Martin Clark is a PhD Candidate and Judge Dame Rosalyn Higgins Scholar at the London School of Economics and Political Science and Research Fellow at Melbourne Law School. He holds honours degrees in law, history and philosophy from the University of Melbourne, and an MPhil in Law from MLS. While at MLS, he worked as a researcher for several senior faculty members, was a 2012 Editor of the Melbourne Journal of International Law, tutor at MLS and various colleges, a Jessie Legatt Scholar, and attended the Center for Transnational Legal Studies Program.

4 thoughts on “Murphy v Electoral Commissioner

  1. As I understand it, the Plaintiffs argued for considerably more than a 7 day period — the 7 day period is the current, post-Rowe system that they were challenging. The Plaintiffs argued that closing the electoral rolls 7 days after the issue of the writs is too short and that enrollments should be extended up to polling day (or alternatively, counted back from polling day, to a day closer than 7 days after the writs).

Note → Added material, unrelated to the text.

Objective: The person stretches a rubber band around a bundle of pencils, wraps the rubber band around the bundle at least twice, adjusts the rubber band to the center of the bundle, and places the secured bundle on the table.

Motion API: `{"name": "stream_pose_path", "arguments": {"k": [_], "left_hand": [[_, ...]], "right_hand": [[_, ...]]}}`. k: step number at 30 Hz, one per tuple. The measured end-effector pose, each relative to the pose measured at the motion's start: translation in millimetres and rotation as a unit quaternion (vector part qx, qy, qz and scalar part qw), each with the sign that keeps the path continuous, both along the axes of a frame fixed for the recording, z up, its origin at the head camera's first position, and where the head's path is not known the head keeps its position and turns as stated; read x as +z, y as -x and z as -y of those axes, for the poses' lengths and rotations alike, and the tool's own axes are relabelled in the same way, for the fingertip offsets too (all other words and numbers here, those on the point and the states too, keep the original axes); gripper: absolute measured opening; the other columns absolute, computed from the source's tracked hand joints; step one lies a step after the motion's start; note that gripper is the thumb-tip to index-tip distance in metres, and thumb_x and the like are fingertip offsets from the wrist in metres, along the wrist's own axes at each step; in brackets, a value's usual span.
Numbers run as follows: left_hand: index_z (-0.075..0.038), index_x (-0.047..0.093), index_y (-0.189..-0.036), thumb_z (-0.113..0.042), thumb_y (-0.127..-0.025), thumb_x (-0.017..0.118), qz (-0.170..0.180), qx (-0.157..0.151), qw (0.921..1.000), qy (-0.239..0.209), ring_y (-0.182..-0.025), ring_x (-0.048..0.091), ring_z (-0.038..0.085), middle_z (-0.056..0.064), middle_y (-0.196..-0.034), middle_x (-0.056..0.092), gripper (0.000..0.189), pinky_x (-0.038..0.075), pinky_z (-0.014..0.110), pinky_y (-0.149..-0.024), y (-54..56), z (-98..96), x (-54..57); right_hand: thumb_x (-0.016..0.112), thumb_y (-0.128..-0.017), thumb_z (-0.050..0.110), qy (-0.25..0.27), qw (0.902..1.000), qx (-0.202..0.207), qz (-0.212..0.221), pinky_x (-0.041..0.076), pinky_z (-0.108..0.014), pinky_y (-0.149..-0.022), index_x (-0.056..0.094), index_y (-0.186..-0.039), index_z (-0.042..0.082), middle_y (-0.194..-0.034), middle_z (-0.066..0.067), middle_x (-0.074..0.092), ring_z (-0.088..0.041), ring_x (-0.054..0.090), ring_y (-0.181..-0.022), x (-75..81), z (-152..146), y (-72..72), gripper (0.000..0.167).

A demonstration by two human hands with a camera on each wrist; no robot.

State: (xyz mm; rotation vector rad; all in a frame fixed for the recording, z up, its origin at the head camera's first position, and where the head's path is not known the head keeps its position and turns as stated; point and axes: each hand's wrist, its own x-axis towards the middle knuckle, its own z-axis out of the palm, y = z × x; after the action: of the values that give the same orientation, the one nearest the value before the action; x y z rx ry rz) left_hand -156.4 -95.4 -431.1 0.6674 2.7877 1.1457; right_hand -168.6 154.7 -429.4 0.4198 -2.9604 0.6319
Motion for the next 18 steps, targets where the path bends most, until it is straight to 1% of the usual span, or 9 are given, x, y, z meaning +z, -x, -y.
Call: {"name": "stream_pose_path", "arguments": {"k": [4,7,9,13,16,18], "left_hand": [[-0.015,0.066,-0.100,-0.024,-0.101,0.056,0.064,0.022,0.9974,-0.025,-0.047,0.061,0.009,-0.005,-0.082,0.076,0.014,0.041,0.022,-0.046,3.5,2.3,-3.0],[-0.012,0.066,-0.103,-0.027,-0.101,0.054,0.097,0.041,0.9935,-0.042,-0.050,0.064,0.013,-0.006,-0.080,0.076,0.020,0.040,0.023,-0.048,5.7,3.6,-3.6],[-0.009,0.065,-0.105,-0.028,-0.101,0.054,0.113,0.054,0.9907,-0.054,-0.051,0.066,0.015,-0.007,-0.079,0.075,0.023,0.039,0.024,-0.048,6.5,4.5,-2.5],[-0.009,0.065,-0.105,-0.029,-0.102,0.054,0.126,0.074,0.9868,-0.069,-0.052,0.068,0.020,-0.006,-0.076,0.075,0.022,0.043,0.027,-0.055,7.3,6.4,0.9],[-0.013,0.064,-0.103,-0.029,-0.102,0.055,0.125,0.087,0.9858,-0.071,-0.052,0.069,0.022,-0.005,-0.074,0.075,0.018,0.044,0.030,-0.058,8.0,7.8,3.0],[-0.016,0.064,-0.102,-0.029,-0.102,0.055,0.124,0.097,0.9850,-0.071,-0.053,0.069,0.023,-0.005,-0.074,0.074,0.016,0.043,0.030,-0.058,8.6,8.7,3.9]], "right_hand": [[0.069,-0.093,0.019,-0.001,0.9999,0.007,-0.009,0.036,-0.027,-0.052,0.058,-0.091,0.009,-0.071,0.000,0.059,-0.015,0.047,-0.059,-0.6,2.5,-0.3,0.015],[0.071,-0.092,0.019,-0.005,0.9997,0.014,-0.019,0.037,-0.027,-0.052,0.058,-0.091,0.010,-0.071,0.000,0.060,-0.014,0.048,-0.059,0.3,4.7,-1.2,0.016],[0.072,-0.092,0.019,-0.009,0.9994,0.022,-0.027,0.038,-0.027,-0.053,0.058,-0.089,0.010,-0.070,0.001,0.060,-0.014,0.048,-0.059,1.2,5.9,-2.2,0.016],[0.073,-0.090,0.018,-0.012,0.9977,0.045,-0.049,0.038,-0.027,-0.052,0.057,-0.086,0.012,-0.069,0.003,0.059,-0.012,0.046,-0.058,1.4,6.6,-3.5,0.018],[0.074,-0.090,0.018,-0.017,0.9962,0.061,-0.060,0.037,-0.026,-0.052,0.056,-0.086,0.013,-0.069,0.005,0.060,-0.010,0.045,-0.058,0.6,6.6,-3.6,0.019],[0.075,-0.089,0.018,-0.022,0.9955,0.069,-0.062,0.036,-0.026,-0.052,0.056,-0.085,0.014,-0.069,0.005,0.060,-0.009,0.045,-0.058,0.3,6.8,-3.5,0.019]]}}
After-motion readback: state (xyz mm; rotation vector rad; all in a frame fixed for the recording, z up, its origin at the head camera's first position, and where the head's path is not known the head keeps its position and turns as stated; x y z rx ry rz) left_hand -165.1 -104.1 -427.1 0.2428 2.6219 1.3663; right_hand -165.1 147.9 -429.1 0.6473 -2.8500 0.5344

    • It was also the Pre-Rowe system. That is, following Rowe, the system just reverted to what it had been prior to the amendments which were invalidated in Rowe.

    • That’s exactly right re: arguing for more than a 7-day period – that original phrasing was based on the material in the written submissions which indicated 7 days was too short but I forgot to change it to ‘up to polling day’. Have amended now.